*** Data extract ***

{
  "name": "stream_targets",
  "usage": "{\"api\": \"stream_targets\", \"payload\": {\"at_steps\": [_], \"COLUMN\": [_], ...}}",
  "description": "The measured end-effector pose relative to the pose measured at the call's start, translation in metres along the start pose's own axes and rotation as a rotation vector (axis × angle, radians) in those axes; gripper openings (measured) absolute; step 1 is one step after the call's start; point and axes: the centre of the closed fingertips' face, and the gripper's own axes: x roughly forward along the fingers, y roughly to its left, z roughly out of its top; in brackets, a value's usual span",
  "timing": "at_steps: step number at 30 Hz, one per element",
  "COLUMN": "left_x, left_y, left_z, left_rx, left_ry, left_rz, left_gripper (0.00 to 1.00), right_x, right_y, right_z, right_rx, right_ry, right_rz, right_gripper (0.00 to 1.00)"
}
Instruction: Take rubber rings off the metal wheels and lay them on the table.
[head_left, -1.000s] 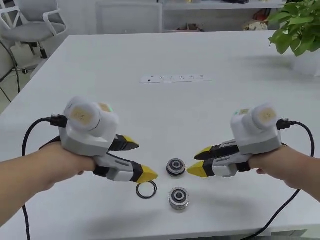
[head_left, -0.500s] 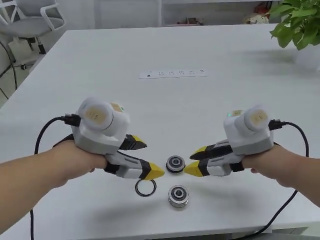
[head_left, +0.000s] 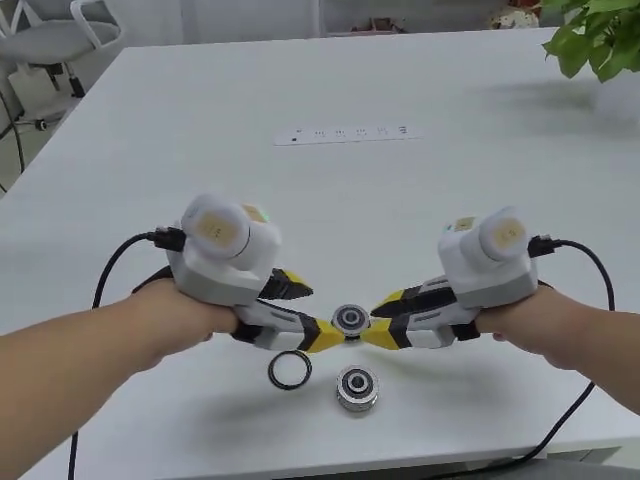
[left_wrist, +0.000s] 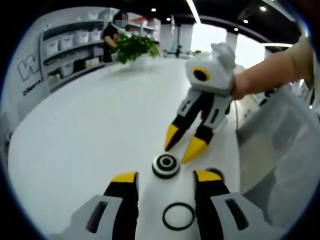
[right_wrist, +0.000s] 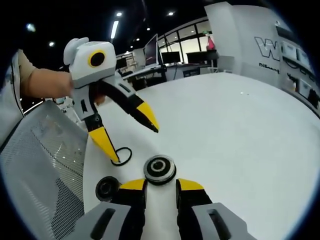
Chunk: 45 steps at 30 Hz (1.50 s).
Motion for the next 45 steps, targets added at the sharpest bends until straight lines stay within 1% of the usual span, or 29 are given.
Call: {"api": "stream_targets", "payload": {"at_steps": [7, 12, 14, 17, 22, 27, 30, 31, 33, 38, 40, 41, 45], "left_x": [0.010, 0.019, 0.022, 0.026, 0.029, 0.031, 0.032, 0.032, 0.035, 0.032, 0.031, 0.031, 0.031], "left_y": [0.000, -0.002, -0.003, -0.003, -0.004, -0.005, -0.006, -0.007, -0.007, -0.006, -0.005, -0.006, -0.007], "left_z": [0.004, 0.008, 0.008, 0.005, 0.004, 0.005, 0.004, 0.003, 0.006, 0.005, 0.005, 0.006, 0.006], "left_rx": [0.004, 0.015, 0.019, 0.025, 0.037, 0.056, 0.083, 0.092, 0.096, 0.097, 0.105, 0.121, 0.112], "left_ry": [-0.005, -0.008, -0.008, 0.004, 0.006, 0.006, 0.009, 0.019, 0.007, 0.005, 0.008, 0.001, 0.002], "left_rz": [-0.013, -0.026, -0.030, -0.037, -0.041, -0.039, -0.034, -0.030, -0.025, -0.009, 0.001, 0.005, 0.010], "left_gripper": [0.40, 0.36, 0.34, 0.32, 0.28, 0.22, 0.18, 0.17, 0.17, 0.16, 0.14, 0.14, 0.14], "right_x": [0.001, 0.001, 0.002, 0.002, 0.001, 0.001, 0.001, 0.001, 0.001, 0.000, 0.000, 0.000, -0.001], "right_y": [-0.001, 0.000, 0.001, 0.002, 0.002, 0.002, 0.001, 0.001, 0.000, 0.001, 0.000, 0.000, -0.001], "right_z": [-0.001, -0.001, -0.001, -0.001, -0.001, -0.004, -0.004, -0.004, -0.004, -0.004, -0.004, -0.004, -0.005], "right_rx": [-0.006, -0.012, -0.015, -0.015, -0.014, -0.011, -0.014, -0.015, -0.014, 0.019, 0.029, 0.034, 0.073], "right_ry": [-0.004, -0.007, -0.008, -0.010, -0.013, -0.006, -0.005, -0.005, -0.006, -0.012, -0.014, -0.015, -0.017], "right_rz": [0.009, 0.019, 0.024, 0.028, 0.028, 0.025, 0.023, 0.023, 0.021, 0.022, 0.020, 0.019, 0.015], "right_gripper": [0.18, 0.17, 0.15, 0.14, 0.13, 0.08, 0.08, 0.08, 0.06, 0.03, 0.02, 0.01, 0.00]}}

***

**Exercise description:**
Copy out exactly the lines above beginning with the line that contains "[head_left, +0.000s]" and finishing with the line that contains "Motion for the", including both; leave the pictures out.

**Exercise answer:**
[head_left, +0.000s] 
[left_wrist, +0.000s] 
[right_wrist, +0.000s] 
Chunk: 45 steps at 30 Hz (1.50 s).
Motion for the next 45 steps, targets added at the sharpest bends until straight lines stay within 1% of the usual span, or 29 are given.

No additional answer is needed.